From top to bottom, print the listing word for word and skip any pictures it contains.

● **Provided entries**:
◇ ◇ ◇ ◇ ◇

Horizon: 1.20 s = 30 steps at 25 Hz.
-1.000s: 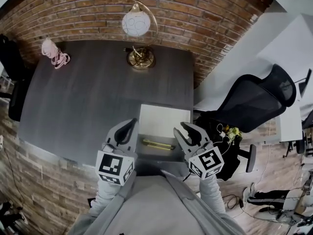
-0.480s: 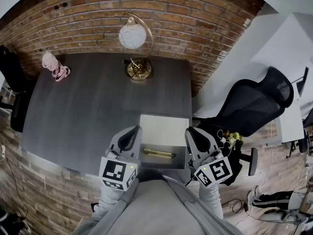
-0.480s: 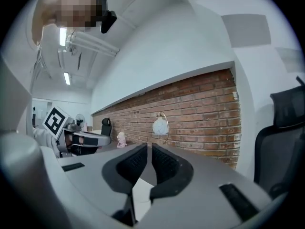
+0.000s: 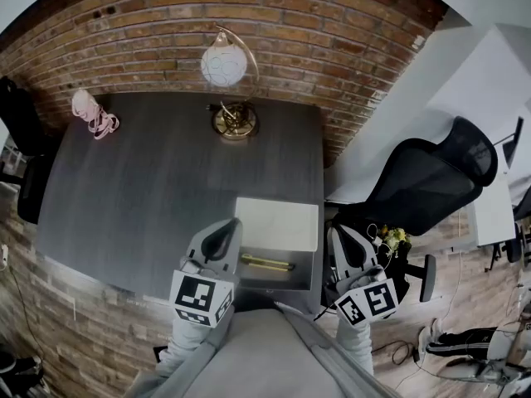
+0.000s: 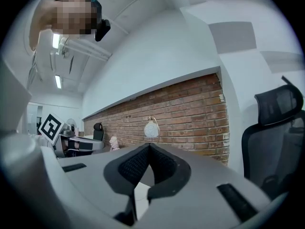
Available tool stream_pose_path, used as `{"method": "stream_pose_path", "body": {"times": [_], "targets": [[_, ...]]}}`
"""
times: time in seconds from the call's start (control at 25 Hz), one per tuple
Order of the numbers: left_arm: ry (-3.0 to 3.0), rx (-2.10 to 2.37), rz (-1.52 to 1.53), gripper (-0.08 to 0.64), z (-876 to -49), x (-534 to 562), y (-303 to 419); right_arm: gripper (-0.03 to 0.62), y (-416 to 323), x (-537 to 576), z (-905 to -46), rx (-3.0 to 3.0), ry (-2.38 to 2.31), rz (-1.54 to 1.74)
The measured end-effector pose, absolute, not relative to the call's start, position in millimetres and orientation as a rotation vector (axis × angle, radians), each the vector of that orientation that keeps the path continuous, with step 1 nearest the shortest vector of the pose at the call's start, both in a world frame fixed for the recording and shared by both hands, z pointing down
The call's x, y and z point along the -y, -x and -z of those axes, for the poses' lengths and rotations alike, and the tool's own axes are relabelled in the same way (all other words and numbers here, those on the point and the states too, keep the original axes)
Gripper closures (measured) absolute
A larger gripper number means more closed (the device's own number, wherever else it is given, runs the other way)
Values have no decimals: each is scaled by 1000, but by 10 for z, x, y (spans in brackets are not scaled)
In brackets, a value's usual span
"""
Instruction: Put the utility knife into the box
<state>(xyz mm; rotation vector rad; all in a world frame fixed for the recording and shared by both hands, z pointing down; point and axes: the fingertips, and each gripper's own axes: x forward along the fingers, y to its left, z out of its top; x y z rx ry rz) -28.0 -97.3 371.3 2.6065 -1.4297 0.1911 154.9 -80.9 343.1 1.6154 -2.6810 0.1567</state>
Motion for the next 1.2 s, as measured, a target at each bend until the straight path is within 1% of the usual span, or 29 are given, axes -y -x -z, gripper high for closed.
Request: {"method": "stream_pose_path", "body": {"times": [0.56,1.2], "targets": [[-2602,1425,-215,541,-3737,913,170,575,-1614,763,-3506,2670,-1587,-167],[-2587,1455,-217,541,-3743,901,238,575,-1558,780,-3521,2699,-1568,-183]]}}
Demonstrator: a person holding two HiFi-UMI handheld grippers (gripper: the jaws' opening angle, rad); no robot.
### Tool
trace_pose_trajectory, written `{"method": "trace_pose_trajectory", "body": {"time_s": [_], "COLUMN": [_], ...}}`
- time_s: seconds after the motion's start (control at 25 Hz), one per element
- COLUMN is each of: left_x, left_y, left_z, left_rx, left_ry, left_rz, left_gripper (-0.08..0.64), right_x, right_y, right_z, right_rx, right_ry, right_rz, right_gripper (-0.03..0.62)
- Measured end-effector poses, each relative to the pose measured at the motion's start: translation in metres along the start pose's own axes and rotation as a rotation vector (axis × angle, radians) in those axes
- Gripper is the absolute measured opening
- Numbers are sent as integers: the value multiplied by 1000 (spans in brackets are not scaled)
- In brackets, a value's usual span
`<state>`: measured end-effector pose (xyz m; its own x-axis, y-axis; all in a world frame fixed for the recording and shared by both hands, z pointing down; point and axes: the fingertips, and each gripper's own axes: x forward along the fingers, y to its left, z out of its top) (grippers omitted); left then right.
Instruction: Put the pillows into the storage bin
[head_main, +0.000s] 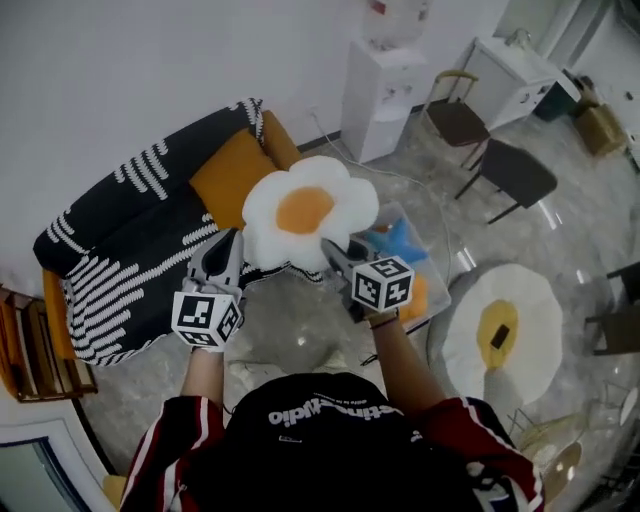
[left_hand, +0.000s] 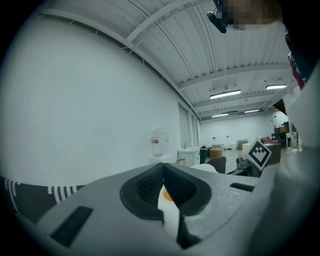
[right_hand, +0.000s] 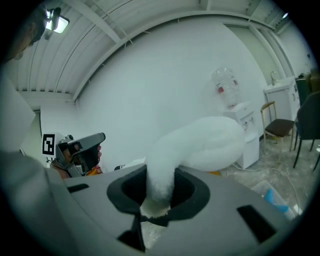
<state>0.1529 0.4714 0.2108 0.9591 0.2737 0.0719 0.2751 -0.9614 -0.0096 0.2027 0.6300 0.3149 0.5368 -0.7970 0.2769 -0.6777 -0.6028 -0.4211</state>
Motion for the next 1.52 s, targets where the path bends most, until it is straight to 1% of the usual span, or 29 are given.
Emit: {"method": "trace_pose_trajectory", "body": {"time_s": [0.24, 0.36, 0.68, 0.8, 0.88, 0.96, 1.0, 1.12, 1.16, 1.2, 1.28, 1.4, 1.52], "left_x": [48, 65, 112, 125, 131, 137, 140, 147, 148, 149, 150, 152, 147], "left_y": [-91, -126, -185, -204, -215, -224, -228, -239, -242, -244, -247, -248, -249], "left_z": [-28, -42, -86, -103, -115, -127, -132, -142, -143, -144, -145, -145, -135], "left_rx": [4, 7, -21, -24, -21, -11, -4, 2, 4, 7, 12, 16, 27], "left_ry": [61, 94, 179, 212, 242, 273, 281, 286, 287, 288, 290, 293, 286], "left_rz": [-143, -200, -309, -339, -364, -397, -410, -437, -443, -447, -451, -447, -442], "left_gripper": [5, 5, 5, 5, 5, 5, 5, 5, 5, 5, 5, 5, 5], "right_x": [-76, -107, -165, -180, -185, -187, -188, -199, -206, -216, -231, -241, -240], "right_y": [-92, -132, -214, -243, -260, -279, -293, -335, -343, -346, -344, -333, -321], "right_z": [-51, -77, -150, -174, -187, -204, -216, -261, -272, -279, -285, -284, -274], "right_rx": [107, 147, 278, 317, 342, 383, 408, 468, 472, 470, 466, 476, 480], "right_ry": [17, 27, 77, 84, 76, 72, 84, 167, 190, 203, 203, 179, 149], "right_rz": [-151, -228, -401, -446, -462, -479, -498, -597, -632, -660, -686, -678, -655], "right_gripper": [87, 87, 92, 95, 101, 136, 179, 358, 370, 367, 357, 345, 337]}}
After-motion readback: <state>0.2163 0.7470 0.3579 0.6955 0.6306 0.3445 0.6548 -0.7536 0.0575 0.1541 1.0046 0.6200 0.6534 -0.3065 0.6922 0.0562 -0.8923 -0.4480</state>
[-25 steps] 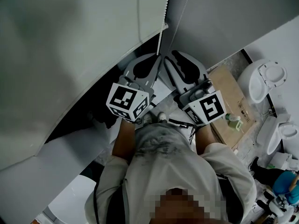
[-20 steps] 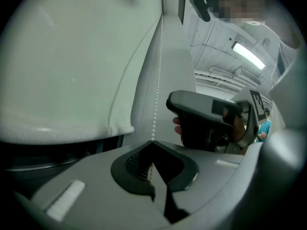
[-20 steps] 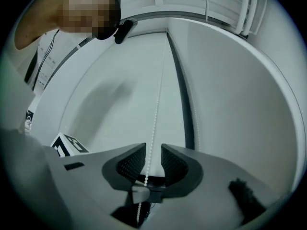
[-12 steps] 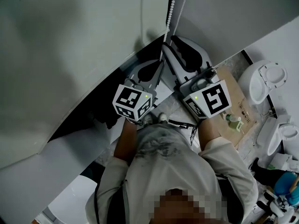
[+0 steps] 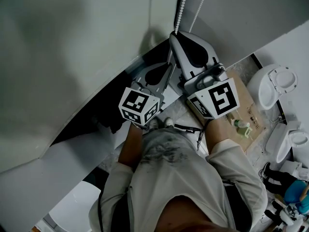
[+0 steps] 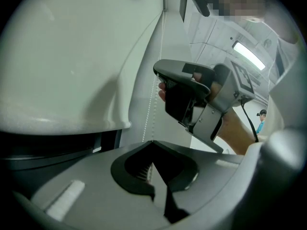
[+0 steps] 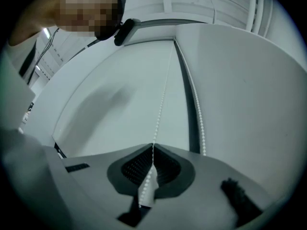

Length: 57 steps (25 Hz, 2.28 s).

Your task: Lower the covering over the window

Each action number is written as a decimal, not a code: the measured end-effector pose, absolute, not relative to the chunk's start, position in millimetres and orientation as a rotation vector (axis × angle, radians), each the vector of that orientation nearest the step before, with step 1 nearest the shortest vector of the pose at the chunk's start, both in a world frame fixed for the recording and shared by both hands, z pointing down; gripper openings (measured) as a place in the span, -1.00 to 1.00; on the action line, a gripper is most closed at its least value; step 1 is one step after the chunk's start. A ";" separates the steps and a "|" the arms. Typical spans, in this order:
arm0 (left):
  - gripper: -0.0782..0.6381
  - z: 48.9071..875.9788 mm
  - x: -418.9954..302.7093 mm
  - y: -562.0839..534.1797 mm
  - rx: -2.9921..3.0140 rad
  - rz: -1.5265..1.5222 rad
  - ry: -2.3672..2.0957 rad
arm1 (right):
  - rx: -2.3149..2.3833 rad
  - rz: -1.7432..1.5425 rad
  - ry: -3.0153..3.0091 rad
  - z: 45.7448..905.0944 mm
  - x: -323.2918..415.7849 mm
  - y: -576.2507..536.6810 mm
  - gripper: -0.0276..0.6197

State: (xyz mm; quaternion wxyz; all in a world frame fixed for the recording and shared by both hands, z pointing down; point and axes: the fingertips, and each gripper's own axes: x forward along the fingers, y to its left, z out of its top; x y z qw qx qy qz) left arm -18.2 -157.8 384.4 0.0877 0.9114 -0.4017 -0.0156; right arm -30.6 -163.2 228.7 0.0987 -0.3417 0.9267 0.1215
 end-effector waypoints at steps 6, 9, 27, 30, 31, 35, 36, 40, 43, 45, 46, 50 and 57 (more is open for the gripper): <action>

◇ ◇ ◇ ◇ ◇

● **Final answer**:
Horizon: 1.20 s = 30 steps at 25 Hz.
-1.000s: 
-0.480s: 
-0.480s: 
+0.000s: 
+0.000s: 
Available tool stream_pose_path, used as `{"method": "stream_pose_path", "body": {"times": [_], "targets": [[_, ...]]}}`
"""
times: time in seconds from the call's start (control at 25 Hz), one per tuple
Order of the numbers: left_arm: ry (-3.0 to 3.0), rx (-2.10 to 2.37), rz (-1.52 to 1.53), gripper (-0.08 to 0.64), z (-876 to -49), x (-534 to 562), y (-303 to 419); right_arm: gripper (-0.03 to 0.62), y (-416 to 323), x (-537 to 576), z (-905 to -46), rx (-3.0 to 3.0), ry (-2.38 to 2.31), rz (-1.54 to 1.74)
The measured end-effector pose, absolute, not relative to the call's start, position in millimetres and orientation as a rotation vector (axis × angle, radians), each the vector of that orientation that keeps the path continuous, with step 1 nearest the shortest vector of the pose at the call's start, both in a world frame fixed for the recording and shared by both hands, z pointing down
The call's x, y and z point along the -y, -x and -z of those axes, for the poses' lengths and rotations alike, and the tool's own axes are relabelled in the same way (all other words and numbers here, those on the point and the states too, keep the original axes)
Gripper closures (measured) absolute
A larger gripper number means more closed (the device's own number, wherever else it is given, runs the other way)
Values have no decimals: each is scaled by 1000, but by 10 for z, x, y (spans in brackets are not scaled)
In brackets, a value's usual span
"""
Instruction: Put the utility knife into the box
<state>(xyz mm; rotation vector rad; all in a world frame fixed for the recording and shared by both hands, z pointing down; point and axes: the fingertips, and each gripper's own axes: x forward along the fingers, y to its left, z out of its top; x y z rx ry rz) -28.0 -97.3 371.3 2.6065 -1.4297 0.1911 154.9 -80.9 343.1 1.6154 -2.6810 0.1567</state>
Motion for the next 1.2 s, as measured, a target at each bend until the straight path is within 1% of the usual span, or 29 are given, axes -y -x -z, gripper high for closed.
Request: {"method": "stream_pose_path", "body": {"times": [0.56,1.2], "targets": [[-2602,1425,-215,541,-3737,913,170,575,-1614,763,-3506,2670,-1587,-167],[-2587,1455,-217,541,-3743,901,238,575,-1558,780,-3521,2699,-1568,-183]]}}
Demonstrator: a person holding two HiFi-UMI handheld grippers (gripper: the jaws' opening angle, rad); no robot.
### Tool
trace_pose_trajectory, written `{"method": "trace_pose_trajectory", "body": {"time_s": [_], "COLUMN": [_], ...}}`
- time_s: seconds after the motion's start (control at 25 Hz), one per element
- COLUMN is each of: left_x, left_y, left_z, left_rx, left_ry, left_rz, left_gripper (-0.08..0.64), right_x, right_y, right_z, right_rx, right_ry, right_rz, right_gripper (-0.03..0.62)
- Measured end-effector poses, each relative to the pose measured at the motion's start: translation in metres along the start pose's own axes and rotation as a rotation vector (axis × angle, radians) in those axes
- Gripper is the absolute measured opening
- Numbers are sent as integers: the value multiplied by 1000 (spans in brackets are not scaled)
- In brackets, a value's usual span
`<state>`: measured end-effector pose (xyz m; its own x-axis, y-axis; all in a world frame fixed for the recording and shared by both hands, z pointing down; point and axes: the fingertips, and each gripper's own axes: x forward along the fingers, y to its left, z out of its top) (grippers omitted); left then right.
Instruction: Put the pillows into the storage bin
[head_main, +0.000s] 
[left_hand, +0.000s] 
[right_hand, +0.000s] 
<state>0.1529 0.4714 0.2108 0.9591 0.2737 0.0719 0.2751 -0.9614 -0.0096 0.2027 0.6300 0.3149 0.5368 -0.7970 0.2769 -0.6777 -0.6028 -0.4211</state>
Motion for the next 1.52 s, targets where the path bends most, until it is straight to 1% of the usual span, or 29 are given.
Emit: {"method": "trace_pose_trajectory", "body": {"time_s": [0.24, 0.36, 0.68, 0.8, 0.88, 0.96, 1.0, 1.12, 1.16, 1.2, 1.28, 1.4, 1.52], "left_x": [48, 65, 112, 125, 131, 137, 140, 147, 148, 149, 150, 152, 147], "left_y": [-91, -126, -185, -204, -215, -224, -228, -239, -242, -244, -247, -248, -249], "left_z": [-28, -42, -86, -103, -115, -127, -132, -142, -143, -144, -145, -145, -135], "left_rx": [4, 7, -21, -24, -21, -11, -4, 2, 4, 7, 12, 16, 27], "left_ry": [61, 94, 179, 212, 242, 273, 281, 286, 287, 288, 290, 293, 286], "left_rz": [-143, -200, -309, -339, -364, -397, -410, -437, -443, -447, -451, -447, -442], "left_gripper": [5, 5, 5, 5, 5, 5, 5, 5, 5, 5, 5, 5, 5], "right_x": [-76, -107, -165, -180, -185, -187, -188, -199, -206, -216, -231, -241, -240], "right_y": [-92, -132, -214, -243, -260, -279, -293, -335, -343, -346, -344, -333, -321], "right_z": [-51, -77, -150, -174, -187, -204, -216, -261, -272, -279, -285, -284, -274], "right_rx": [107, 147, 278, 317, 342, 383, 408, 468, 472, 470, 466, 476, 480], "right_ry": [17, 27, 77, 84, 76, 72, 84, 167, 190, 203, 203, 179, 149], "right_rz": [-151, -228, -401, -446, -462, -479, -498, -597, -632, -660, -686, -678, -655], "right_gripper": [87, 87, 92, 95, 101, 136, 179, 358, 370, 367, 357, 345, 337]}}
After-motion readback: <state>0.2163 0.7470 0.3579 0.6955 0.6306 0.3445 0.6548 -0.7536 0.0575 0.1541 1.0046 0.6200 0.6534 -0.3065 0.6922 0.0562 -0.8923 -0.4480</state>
[-25 steps] 
[-20 steps] 
[-20 steps] 
[-12 steps] 
[+0 steps] 
[+0 steps] 
[+0 steps] 

Length: 57 steps (25 Hz, 2.28 s).

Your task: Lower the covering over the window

Each action number is written as a decimal, not a code: the measured end-effector pose, absolute, not relative to the chunk's start, position in millimetres and orientation as a rotation vector (axis × angle, radians), each the vector of that orientation nearest the step before, with step 1 nearest the shortest vector of the pose at the chunk's start, both in a world frame fixed for the recording and shared by both hands, z pointing down; gripper openings (measured) as a place in the span, -1.00 to 1.00; on the action line, a gripper is most closed at its least value; step 1 is one step after the chunk's start. A ";" separates the steps and a "|" the arms. Typical spans, in this order:
arm0 (left):
  - gripper: -0.0782..0.6381
  - z: 48.9071..875.9788 mm
  - x: -418.9954..302.7093 mm
  - y: -562.0839..534.1797 mm
  - rx: -2.9921..3.0140 rad
  - rz: -1.5265..1.5222 rad
  - ry: -2.3672..2.0957 rad
arm1 (right):
  - rx: -2.3149..2.3833 rad
  - rz: -1.7432..1.5425 rad
  - ry: -3.0153..3.0091 rad
  - z: 45.7448..905.0944 mm
  - x: -323.2918..415.7849 mm
  - y: -576.2507..536.6810 mm
  - gripper: -0.0276..0.6197

State: (xyz mm; quaternion wxyz; all in a world frame fixed for the recording and shared by both hands, z pointing down; point and axes: the fingertips, and each gripper's own axes: x forward along the fingers, y to its left, z out of its top; x y z qw qx qy qz) left arm -18.2 -157.8 384.4 0.0877 0.9114 -0.4017 -0.0156; right arm -30.6 -163.2 228.7 0.0987 -0.3417 0.9267 0.1215
 end-effector waypoints at steps 6, 9, 27, 30, 31, 35, 36, 40, 43, 45, 46, 50 and 57 (more is open for the gripper): <action>

No other output belongs with this exercise.